My most recent tattoo:
I drew inspiration from Emerson’s opening line in his essay Self-Reliance. It literally translates: No you seek yourself outside. More poetically: ‘Do not seek yourself outside yourself’ or, ‘seek yourself within’.
Quaesīverīs is the second-person singular perfect active subjunctive of quaerō. Or quaesīveris, which is the second-person singular future perfect active indicative of quaerō. Quaerō means: I seek, look for; I ask, question, inquire; I strive for; endeavor; seek to obtain; I miss, lack; I desire, require.
Some interpretations: ‘Stretch your arm no farther than your sleeve will reach’, or ‘Cut your Coat according to your Cloth’

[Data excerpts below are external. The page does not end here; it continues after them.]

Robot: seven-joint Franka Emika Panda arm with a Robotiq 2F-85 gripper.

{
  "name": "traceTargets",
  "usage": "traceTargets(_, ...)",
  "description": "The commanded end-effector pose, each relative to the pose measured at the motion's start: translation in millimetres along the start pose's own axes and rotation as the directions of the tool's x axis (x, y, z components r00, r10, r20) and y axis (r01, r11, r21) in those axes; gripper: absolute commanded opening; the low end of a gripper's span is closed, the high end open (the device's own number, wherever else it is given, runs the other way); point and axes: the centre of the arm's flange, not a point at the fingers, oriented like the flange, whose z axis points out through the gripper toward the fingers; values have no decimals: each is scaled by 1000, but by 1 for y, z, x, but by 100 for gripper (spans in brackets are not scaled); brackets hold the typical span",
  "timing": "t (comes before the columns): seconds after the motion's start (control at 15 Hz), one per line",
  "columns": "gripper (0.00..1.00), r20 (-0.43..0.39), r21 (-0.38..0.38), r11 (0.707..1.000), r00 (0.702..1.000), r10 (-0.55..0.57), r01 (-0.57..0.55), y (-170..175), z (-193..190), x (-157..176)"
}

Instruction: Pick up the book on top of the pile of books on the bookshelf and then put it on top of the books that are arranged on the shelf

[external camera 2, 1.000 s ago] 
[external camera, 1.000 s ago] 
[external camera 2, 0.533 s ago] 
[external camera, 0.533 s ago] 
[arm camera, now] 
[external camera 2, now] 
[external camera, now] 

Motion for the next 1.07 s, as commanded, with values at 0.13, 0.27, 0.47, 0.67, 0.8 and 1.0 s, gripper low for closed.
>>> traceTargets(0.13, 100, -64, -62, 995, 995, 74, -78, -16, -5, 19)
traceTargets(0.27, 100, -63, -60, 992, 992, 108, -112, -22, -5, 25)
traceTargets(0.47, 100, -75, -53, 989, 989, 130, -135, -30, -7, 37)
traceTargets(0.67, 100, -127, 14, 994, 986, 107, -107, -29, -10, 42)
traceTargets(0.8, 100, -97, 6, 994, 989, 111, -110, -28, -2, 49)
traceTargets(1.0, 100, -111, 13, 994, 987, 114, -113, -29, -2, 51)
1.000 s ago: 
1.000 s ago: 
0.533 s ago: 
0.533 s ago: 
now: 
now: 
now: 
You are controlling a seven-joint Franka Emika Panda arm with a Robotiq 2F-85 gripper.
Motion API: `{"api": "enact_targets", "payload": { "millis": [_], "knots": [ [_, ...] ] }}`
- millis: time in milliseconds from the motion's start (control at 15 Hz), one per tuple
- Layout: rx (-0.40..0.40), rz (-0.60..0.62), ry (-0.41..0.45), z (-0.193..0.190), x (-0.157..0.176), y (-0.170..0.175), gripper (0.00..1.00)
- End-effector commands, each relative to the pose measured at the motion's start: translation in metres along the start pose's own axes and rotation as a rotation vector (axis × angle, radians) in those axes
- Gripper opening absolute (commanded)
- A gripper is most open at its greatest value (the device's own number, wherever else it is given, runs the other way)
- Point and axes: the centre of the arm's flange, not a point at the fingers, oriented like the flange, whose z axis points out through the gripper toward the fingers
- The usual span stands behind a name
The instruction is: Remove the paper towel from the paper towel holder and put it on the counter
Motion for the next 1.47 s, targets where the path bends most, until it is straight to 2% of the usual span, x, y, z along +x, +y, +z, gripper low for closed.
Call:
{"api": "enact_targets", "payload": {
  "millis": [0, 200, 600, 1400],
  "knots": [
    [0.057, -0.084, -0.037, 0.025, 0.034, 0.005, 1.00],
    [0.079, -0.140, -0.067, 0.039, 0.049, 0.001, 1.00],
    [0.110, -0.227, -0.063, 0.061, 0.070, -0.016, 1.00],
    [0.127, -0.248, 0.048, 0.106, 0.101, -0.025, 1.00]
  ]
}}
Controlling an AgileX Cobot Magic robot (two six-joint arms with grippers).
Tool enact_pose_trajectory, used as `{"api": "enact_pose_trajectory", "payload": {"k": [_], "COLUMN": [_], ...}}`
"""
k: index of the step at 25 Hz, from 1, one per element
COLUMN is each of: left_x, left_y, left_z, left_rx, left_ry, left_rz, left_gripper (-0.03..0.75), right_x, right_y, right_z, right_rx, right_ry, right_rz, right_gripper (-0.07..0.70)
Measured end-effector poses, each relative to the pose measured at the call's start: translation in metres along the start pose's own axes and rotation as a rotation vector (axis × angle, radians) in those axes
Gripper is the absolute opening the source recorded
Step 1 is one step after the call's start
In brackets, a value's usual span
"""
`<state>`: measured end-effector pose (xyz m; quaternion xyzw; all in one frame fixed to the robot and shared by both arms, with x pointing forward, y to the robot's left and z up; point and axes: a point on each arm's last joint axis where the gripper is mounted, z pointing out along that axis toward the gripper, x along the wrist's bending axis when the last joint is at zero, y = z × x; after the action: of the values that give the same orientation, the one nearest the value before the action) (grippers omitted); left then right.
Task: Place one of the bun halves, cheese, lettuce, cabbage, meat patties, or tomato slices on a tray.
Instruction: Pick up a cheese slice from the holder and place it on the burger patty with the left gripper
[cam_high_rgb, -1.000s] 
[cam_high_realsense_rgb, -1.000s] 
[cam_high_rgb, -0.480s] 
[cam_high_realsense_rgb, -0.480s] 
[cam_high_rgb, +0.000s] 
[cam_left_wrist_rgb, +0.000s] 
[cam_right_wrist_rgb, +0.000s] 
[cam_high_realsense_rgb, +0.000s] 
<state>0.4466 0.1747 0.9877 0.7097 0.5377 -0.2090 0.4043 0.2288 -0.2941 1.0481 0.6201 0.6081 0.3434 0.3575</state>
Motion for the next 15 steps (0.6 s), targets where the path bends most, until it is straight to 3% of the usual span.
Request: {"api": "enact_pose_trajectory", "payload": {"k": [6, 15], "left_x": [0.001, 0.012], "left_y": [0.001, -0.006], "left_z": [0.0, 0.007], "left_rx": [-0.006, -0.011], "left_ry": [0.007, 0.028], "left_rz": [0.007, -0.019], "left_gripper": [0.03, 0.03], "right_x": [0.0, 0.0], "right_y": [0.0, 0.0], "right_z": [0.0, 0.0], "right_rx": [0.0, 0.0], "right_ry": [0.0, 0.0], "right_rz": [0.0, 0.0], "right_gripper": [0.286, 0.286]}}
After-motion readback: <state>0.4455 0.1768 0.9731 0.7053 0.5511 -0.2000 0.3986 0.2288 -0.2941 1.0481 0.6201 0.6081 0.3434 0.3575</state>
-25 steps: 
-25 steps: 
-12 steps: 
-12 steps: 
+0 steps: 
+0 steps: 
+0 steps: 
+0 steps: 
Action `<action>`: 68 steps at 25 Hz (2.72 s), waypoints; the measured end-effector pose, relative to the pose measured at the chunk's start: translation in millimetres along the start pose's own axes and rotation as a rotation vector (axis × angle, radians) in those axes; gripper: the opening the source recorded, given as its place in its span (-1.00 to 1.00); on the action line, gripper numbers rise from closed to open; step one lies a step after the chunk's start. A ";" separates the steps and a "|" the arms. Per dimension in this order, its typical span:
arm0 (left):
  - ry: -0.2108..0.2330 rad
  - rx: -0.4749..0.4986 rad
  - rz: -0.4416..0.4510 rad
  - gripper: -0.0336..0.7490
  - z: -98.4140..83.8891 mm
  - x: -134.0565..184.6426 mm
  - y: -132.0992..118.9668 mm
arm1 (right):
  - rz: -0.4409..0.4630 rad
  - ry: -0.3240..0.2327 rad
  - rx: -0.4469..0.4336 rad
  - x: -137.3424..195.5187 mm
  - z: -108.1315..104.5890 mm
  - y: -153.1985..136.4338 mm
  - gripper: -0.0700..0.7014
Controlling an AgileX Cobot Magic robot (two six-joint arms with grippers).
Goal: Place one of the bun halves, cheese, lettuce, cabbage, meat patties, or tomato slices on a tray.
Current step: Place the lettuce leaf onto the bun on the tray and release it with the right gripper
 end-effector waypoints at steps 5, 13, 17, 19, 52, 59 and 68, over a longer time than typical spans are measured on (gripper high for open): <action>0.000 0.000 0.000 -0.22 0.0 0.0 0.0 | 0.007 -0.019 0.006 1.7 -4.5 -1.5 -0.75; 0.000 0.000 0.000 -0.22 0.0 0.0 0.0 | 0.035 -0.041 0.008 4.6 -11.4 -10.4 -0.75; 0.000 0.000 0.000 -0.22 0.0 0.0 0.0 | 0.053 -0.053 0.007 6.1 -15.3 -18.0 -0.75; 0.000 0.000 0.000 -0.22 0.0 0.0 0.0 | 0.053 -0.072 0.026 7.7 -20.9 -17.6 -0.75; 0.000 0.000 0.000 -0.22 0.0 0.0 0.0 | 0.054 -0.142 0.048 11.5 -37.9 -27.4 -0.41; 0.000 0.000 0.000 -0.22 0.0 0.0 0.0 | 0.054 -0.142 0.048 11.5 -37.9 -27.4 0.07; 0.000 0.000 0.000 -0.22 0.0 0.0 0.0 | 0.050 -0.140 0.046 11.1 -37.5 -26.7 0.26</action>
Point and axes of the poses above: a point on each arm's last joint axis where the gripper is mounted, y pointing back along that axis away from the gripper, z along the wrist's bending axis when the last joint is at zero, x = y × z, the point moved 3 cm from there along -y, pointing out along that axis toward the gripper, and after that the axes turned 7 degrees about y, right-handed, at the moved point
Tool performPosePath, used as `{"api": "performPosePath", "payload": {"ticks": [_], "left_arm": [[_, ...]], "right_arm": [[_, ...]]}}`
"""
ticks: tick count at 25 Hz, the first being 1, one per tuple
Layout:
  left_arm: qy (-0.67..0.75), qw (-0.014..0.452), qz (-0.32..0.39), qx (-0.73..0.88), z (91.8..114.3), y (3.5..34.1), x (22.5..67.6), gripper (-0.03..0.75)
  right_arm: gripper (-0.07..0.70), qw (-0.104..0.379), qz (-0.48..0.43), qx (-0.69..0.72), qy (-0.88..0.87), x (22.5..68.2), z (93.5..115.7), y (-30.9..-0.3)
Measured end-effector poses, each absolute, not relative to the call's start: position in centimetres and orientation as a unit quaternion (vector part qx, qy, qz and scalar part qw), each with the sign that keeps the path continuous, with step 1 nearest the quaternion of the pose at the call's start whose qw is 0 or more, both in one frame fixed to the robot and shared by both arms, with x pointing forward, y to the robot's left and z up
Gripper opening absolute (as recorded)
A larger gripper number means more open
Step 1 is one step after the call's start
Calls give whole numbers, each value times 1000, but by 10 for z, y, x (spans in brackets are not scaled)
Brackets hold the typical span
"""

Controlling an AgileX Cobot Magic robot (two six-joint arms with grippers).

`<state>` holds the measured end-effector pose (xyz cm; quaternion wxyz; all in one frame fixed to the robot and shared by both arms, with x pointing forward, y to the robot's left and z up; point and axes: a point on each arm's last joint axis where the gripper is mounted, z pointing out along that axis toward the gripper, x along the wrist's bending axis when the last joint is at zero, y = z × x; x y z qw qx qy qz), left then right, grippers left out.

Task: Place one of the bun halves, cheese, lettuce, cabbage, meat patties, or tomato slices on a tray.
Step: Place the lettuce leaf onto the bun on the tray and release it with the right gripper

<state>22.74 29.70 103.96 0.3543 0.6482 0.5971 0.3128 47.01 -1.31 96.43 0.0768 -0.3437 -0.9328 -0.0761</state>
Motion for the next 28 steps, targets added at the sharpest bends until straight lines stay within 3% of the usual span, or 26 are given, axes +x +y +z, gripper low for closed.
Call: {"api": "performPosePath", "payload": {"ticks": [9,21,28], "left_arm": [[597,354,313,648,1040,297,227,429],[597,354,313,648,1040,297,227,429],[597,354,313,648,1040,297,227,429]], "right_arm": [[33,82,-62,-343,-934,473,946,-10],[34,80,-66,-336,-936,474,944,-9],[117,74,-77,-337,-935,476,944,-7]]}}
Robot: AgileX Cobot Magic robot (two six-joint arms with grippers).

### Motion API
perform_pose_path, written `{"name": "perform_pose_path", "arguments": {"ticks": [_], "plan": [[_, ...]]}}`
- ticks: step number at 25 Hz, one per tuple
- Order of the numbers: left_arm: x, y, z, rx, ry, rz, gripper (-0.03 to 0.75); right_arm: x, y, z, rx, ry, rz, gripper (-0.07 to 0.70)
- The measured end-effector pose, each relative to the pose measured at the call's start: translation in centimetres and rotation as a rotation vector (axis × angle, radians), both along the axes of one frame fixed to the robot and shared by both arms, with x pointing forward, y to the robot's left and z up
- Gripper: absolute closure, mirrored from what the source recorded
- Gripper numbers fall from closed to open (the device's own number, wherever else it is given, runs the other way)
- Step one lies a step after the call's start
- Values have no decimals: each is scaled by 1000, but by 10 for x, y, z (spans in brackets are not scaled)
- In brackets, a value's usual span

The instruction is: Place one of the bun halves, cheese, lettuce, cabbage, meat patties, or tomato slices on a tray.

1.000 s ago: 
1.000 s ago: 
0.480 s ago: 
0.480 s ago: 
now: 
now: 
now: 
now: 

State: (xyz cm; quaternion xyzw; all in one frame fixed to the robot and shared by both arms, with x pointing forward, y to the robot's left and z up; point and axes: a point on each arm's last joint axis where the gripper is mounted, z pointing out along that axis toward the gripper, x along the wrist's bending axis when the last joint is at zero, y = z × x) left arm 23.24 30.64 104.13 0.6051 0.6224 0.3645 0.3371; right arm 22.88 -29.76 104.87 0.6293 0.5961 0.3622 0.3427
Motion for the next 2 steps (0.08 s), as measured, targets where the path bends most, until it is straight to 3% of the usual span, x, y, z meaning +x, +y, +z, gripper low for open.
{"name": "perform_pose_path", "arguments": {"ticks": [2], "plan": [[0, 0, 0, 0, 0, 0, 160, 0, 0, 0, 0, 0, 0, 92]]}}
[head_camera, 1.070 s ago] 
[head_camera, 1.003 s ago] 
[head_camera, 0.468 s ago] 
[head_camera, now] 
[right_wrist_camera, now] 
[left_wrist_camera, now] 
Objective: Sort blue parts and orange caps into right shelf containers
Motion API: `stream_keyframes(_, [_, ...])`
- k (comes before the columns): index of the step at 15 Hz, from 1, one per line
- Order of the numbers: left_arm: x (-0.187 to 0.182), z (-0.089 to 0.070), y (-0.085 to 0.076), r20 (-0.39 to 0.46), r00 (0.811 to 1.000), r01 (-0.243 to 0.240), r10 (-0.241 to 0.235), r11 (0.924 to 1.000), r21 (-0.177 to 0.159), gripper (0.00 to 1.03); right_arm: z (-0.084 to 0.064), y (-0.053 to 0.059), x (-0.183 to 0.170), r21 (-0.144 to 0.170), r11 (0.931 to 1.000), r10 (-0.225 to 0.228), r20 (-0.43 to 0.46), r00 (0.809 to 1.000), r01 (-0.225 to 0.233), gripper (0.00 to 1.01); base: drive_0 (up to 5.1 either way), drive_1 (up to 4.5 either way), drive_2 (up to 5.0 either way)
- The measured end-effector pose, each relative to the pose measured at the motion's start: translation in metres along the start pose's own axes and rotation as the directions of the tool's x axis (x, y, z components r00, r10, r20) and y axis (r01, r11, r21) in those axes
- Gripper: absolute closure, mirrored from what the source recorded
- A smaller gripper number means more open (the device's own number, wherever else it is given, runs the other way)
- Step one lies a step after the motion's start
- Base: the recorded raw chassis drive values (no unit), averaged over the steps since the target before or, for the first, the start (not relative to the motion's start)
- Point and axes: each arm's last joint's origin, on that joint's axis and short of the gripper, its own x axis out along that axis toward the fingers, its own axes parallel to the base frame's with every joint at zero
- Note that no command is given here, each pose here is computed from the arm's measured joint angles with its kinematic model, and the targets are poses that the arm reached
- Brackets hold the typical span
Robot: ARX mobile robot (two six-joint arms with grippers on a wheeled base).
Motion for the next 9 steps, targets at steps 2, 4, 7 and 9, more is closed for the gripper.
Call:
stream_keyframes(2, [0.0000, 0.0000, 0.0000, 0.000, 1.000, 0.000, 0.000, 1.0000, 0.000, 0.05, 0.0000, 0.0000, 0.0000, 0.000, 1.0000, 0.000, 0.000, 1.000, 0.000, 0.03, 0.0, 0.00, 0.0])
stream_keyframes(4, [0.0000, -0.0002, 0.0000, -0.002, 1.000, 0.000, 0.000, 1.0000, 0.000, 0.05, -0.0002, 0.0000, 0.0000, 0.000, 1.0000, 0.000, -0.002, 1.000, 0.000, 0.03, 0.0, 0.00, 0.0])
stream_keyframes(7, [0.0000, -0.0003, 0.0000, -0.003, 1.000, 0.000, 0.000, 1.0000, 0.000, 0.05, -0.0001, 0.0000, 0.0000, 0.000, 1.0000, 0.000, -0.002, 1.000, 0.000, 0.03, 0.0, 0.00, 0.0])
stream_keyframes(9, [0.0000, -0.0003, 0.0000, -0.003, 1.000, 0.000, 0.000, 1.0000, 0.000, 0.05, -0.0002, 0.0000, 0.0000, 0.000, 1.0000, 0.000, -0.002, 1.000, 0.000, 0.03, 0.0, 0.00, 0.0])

Many think it was a misquote from the Satires of A. Persius Flaccus, who lived in the first century AD: “… nec te quaesiveris extra” which means: “Nor look for yourself (what you can find only in yourself) outside yourself.” “Be your own norm.” Others arrange it: “ne quaesiveris extra te,” or “nor ask any opinion but your own.” Pretor translated “nec te quaesiveris extra” from “do not try to correct the tongue of your delicate balance by applying it to a pair of ordinary scales.” That is, do not seek out the opinion of another beside yourself.
Essentially the message is, you find yourself by looking inwards, not by turning to the pedagogy and opinions of teachers and preachers and judgments of others.”